Menurutku, ada beberapa cara yang mungkin bisa dilakukan guna melancarkan saluran air agar berfungsi normal :

-Lakukan pembersihan, sehingga tanah endapan berhasil dientaskan.

-Menghentikan kebiasaan buruk masyarakat yang masih sering membuang sampah secara sembarangan ke saluran air.

-Mengirim surat peringatan terhadap pihak yang sering membuang limbah sembarangan, seperti rumah-rumah makan. Jika perlu menutup rumah-rumah makan tersebut jika peringatannya tidak diindahkan sama sekali.

-Dinas Lingkungan Hidup hendaknya lebih memperketat perijinan rumah makan.

-Harusnya setiap rumah makan memiliki threatment (sarana penanganan limbah). Dan sayangnya yang kita ketahui, banyak rumah makan yang tidak dilengkapi sarana ini, dan menjadi penyebab mampetnya saluran air yang menjadi tanggung jawab dinas PU.

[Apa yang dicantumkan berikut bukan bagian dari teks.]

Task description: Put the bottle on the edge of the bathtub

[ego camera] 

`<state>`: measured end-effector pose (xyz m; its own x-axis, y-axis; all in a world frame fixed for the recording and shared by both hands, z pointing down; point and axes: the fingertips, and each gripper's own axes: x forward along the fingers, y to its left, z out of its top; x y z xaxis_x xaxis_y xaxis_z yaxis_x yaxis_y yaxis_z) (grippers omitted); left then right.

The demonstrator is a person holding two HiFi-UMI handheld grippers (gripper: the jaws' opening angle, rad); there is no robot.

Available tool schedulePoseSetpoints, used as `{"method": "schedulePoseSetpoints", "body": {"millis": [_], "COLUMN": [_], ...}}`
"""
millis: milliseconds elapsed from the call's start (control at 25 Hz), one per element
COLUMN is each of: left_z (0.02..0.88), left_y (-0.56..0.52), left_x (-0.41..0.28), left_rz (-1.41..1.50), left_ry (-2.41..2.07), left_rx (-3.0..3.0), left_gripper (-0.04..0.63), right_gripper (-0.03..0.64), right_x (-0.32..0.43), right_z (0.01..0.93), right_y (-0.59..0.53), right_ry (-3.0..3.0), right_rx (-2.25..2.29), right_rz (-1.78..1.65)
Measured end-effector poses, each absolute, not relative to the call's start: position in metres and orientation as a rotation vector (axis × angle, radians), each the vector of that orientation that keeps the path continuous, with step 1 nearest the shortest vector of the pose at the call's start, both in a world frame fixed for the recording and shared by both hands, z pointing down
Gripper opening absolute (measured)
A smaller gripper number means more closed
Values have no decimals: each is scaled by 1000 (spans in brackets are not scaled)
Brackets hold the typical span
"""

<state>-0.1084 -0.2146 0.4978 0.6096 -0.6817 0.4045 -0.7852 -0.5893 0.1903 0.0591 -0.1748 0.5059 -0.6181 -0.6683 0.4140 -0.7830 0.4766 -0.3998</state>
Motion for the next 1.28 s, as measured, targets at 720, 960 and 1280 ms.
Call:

Dan dari semua itu, yang lebih dominan menjadi penyebab mampetnya saluran air atau timbunan sampah yang menggunung, adalah pembangunan sarana yang tidak memadai. Dalam arti, untuk mewujudkan semua itu diperlukan adanya dana finansial yang tidak sedikit. Mampukah kita mengatasi semuanya itu? Dan ini PR buat kita semua, terutama pemerintah!


***By : Puput Happy***
(Anggota FLP Tegal)

1 komentar:

  1. wah itu bagus juga, kalau perlu diadakan gotong royong aja seminggu sekali atau begini buat waduk biopori aja jadi air selokan bisa terbuang dan kotoran besar bisa langsung diambil meskipun waduk biopori tidak besar tapi warga bisa sewaktu waktu bisa membersihkannya sendiri membersihkannya sendiri.